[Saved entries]
==========

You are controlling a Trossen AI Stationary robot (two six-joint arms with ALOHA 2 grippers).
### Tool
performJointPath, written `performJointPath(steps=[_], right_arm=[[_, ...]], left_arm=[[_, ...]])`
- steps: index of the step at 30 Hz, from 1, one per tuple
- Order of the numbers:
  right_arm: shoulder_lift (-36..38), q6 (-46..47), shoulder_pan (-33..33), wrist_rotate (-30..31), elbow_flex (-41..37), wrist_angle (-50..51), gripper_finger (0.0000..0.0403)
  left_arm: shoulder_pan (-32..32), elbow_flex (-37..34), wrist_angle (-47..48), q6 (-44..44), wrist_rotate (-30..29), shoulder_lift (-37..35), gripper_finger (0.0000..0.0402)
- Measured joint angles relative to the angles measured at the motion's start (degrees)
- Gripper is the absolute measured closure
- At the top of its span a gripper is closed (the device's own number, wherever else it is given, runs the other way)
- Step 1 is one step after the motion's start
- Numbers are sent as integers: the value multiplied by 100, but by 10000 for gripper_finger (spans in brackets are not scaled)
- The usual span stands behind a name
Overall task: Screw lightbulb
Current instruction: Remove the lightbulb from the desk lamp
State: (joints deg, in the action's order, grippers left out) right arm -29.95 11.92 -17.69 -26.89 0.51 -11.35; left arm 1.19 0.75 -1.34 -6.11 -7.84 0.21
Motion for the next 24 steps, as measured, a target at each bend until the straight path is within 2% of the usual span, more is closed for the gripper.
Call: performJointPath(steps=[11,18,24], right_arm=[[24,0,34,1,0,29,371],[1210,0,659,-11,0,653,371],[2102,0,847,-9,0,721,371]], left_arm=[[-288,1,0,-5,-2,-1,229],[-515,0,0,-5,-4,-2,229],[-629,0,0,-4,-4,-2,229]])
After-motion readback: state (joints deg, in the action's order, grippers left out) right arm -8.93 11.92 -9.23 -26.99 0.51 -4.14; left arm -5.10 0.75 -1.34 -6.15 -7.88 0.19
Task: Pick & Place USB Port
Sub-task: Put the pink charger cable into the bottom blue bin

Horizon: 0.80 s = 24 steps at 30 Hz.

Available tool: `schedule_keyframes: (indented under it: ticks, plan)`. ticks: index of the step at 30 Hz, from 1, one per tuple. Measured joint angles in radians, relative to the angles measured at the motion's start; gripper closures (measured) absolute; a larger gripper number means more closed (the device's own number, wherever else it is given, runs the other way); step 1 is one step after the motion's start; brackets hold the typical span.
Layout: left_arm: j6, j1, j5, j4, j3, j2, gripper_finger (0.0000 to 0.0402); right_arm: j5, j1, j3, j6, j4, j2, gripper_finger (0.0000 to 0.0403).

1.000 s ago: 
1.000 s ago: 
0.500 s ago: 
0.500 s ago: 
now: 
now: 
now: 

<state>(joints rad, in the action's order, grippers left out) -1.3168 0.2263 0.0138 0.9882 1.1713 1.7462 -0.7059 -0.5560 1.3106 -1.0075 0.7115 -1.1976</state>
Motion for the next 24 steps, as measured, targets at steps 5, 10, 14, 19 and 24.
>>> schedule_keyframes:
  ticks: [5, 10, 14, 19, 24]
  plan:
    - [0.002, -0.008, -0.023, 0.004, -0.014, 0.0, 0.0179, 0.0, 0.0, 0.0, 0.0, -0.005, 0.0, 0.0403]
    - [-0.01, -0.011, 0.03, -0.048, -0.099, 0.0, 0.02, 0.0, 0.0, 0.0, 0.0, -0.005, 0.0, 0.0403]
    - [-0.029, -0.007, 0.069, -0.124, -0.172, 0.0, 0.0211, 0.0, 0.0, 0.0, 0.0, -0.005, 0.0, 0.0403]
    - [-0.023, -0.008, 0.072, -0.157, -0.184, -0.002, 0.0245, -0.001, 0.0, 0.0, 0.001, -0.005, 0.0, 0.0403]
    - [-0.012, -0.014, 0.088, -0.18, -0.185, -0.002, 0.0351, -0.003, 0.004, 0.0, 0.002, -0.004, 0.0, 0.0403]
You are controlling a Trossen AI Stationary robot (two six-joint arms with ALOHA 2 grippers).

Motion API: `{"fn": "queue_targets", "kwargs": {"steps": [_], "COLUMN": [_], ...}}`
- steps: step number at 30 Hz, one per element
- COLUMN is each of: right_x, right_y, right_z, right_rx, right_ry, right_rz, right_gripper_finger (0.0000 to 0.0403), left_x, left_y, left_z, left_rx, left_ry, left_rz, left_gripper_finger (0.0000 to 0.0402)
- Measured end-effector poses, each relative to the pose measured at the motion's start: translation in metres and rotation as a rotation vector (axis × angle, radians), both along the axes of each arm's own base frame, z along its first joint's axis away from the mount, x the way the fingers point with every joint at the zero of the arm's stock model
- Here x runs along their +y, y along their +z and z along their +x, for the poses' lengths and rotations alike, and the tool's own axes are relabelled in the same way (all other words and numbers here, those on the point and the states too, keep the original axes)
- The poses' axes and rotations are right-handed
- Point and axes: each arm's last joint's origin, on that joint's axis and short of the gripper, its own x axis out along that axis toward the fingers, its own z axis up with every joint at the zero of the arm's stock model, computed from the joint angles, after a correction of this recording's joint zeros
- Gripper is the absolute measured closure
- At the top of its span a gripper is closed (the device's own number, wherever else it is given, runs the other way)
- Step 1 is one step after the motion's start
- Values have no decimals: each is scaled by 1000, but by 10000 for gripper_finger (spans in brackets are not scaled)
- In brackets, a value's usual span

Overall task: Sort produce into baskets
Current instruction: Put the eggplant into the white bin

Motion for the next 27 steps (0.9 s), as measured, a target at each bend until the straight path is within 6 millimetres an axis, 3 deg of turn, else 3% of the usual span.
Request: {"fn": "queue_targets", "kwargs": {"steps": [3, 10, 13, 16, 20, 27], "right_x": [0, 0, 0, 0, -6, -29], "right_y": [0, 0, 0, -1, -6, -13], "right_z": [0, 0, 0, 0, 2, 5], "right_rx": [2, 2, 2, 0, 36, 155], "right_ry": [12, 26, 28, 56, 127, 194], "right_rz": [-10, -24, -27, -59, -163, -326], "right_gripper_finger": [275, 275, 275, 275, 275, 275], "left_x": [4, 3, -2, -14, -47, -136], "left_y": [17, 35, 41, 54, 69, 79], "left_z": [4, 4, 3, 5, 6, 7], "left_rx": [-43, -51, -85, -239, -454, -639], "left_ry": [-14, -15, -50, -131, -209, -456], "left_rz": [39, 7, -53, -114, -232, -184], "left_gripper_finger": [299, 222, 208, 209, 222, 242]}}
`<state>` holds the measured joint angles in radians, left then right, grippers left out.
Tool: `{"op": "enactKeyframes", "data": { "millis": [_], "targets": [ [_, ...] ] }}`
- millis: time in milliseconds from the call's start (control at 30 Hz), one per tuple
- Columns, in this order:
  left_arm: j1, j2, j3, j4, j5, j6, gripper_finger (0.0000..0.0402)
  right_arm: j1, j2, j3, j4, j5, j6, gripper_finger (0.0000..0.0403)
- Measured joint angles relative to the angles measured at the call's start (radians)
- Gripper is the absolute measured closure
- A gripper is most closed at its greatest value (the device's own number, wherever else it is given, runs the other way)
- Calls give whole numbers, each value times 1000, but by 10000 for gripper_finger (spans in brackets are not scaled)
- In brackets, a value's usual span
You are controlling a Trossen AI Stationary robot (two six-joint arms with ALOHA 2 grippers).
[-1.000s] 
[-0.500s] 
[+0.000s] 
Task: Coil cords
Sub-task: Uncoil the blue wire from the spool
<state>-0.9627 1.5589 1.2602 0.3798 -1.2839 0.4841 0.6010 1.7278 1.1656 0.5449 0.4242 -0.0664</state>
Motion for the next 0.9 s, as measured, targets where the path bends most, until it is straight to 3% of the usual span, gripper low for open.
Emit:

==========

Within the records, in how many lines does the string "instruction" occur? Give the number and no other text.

2